In his book, Age of Revolutions (a name borrowed from the historian Eric Hobsbawm’s classic written some 62 years ago), well-known political analyst Fareed Zakaria tackles the central question of our times. What causes the large-scale social disruptions the world is going through today?

Looking back at some five centuries of history from the Golden Age of the Dutch to “the rise of the rest”, those subaltern powers who are today challenging the hegemony of the United States, Zakaria tries to find answers.

He traces the rise of mercantilism in Europe which saw the continent leave behind the chaotic Orient and become far wealthier. Then came the French Revolution and with it, new ideas. The rise of the British Empire paid for the Industrial Revolution. Finally came the making of modern America and what he describes as the Second Industrial Revolution.

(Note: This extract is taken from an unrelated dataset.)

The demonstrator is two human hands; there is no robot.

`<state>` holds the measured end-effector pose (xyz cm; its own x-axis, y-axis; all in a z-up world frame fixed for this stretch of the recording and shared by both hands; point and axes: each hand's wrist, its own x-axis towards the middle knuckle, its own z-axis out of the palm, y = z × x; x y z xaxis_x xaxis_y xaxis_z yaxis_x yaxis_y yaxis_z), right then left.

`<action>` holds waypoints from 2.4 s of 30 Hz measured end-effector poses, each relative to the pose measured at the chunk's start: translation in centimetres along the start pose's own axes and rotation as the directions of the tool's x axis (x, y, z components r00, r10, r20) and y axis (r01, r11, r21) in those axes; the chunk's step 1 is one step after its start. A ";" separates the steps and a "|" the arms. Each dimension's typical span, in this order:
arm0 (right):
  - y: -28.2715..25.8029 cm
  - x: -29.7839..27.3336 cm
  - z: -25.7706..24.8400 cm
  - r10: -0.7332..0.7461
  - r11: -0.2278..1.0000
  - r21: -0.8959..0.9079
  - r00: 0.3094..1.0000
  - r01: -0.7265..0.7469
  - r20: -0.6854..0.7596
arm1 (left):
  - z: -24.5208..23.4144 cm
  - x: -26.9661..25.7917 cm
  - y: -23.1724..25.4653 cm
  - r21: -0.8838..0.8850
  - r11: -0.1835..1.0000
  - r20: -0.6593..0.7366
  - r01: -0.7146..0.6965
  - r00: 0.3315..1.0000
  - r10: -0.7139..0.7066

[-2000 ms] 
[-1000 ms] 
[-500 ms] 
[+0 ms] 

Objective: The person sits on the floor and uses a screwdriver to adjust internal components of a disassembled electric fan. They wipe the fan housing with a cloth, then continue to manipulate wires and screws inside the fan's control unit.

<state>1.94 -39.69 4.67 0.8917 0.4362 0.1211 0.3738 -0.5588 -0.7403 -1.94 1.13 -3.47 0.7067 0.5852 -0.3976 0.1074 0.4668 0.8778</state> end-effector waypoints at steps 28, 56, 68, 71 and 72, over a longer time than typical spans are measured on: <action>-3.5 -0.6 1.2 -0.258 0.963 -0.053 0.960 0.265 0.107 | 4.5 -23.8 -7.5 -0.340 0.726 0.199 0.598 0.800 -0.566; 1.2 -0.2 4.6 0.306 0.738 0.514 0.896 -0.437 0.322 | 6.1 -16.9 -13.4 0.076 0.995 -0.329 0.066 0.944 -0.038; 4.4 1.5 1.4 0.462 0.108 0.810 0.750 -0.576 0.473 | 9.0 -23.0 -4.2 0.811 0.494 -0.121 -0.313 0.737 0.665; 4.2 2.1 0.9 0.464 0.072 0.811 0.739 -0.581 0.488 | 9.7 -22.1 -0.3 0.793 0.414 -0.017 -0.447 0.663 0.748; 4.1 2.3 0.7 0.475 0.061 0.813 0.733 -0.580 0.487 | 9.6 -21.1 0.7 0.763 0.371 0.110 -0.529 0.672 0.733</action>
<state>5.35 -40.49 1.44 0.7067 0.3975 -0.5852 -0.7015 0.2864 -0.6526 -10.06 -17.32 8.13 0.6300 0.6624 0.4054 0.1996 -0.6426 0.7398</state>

America’s coming of age piggybacked on British success, more accurately the stealing of British and European intellectual property to build its own textile and steel factories. The Second Revolution came about when petroleum replaced coal, a fuel that the US had a great abundance of, and automobiles replaced trains. So, when Donald Trump thunders against Asian nations accusing them of stealing American patents, he and others would perhaps do well to remember that.

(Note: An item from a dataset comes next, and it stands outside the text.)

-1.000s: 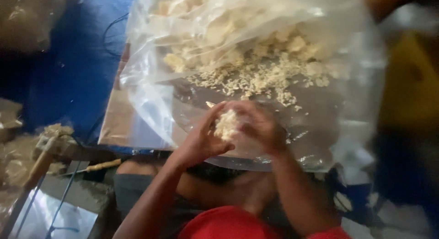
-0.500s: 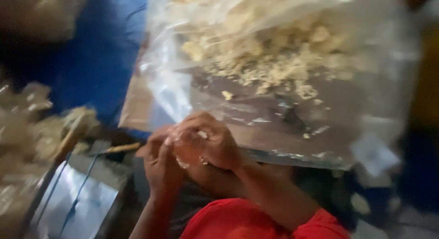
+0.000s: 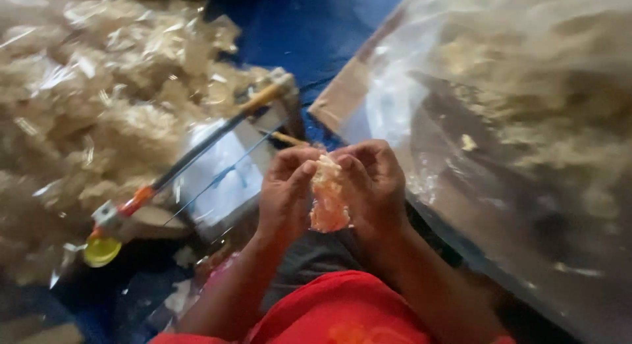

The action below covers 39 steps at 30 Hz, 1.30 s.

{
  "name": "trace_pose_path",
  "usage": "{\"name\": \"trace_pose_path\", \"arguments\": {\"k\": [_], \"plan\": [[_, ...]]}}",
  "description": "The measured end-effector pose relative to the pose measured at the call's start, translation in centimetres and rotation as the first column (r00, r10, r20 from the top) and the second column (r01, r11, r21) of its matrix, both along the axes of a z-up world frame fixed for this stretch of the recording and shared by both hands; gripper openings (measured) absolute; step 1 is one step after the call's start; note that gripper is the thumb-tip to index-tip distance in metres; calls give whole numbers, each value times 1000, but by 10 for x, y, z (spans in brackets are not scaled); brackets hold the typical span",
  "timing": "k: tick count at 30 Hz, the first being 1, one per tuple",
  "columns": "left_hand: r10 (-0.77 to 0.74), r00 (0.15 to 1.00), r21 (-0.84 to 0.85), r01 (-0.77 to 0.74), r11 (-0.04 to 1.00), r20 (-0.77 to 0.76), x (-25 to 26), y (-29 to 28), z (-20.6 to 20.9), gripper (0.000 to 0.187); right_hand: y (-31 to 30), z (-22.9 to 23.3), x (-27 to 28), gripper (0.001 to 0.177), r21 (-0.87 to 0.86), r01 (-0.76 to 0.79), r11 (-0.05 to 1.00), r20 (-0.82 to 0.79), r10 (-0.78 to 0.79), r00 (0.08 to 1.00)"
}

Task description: The person is manually packaging snacks by scooping them into small plastic bags and sealing the bags with a heat sealer.

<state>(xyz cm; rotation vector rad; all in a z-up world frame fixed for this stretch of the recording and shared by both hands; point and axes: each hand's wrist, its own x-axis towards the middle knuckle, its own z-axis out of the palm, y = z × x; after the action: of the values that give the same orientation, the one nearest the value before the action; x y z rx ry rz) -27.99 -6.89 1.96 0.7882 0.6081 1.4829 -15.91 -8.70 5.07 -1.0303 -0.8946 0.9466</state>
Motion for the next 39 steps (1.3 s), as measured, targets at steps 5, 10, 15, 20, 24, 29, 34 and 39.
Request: {"name": "trace_pose_path", "arguments": {"k": [5, 10, 15, 20, 24, 29, 34, 39], "plan": [[-19, 997, 15, 18, 1000, 74, -29, -5, -8, 28, 9, -11, -13, 18, 45, -15, 999, 176, 7, 984], [117, 992, -21, -118, 993, -45, -50, -10, -10, 18, 8, -19, -33, 17, 105, -36, 994, 338, -1, 941], [121, 993, -114, -119, 986, 8, -65, -16, 21, 11, 11, -17, -48, 18, 65, -81, 995, 224, 64, 972], [110, 989, -229, -85, 970, 99, -73, -16, 7, 7, 24, -37, -42, 20, 16, -186, 983, 131, 182, 975], [191, 977, -220, -166, 961, 99, -95, -14, 16, 6, 27, -18, -54, 17, 36, -295, 955, -72, 297, 952], [317, 932, 24, -318, 948, -176, -120, -19, -6, 7, 35, -20, -63, 15, 121, -381, 917, -154, 397, 905], [366, 891, 109, -349, 931, -269, -132, -17, -3, 12, 39, -22, -58, 18, 107, -386, 916, -46, 392, 919], [311, 881, 189, -258, 947, -357, -139, -13, -20, 13, 41, -35, -39, 14, 193, -434, 880, 133, 415, 900]]}}
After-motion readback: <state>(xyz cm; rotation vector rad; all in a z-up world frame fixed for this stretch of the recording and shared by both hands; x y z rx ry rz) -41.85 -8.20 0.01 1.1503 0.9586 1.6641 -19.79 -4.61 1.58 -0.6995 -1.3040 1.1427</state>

The rise of the Asian tigers and giants, be they China, Korea, Japan or Asean, was similarly based on “stealing” or to use a better word, copying, American ship-building, automobile and even mobile phone manufacture. Lest we forget, India’s pharmaceuticals industry, too, built itself by the stratagem of copying and modifying medicine patents which the West spent millions of dollars to discover.

The rise of these nations and what it means for America and the world order, of course, makes up much of the debate that Zakaria builds up in his nearly-400-page tome. He perhaps gets it right when he says in his book that in this century “American power has not declined, [but] American influence has”.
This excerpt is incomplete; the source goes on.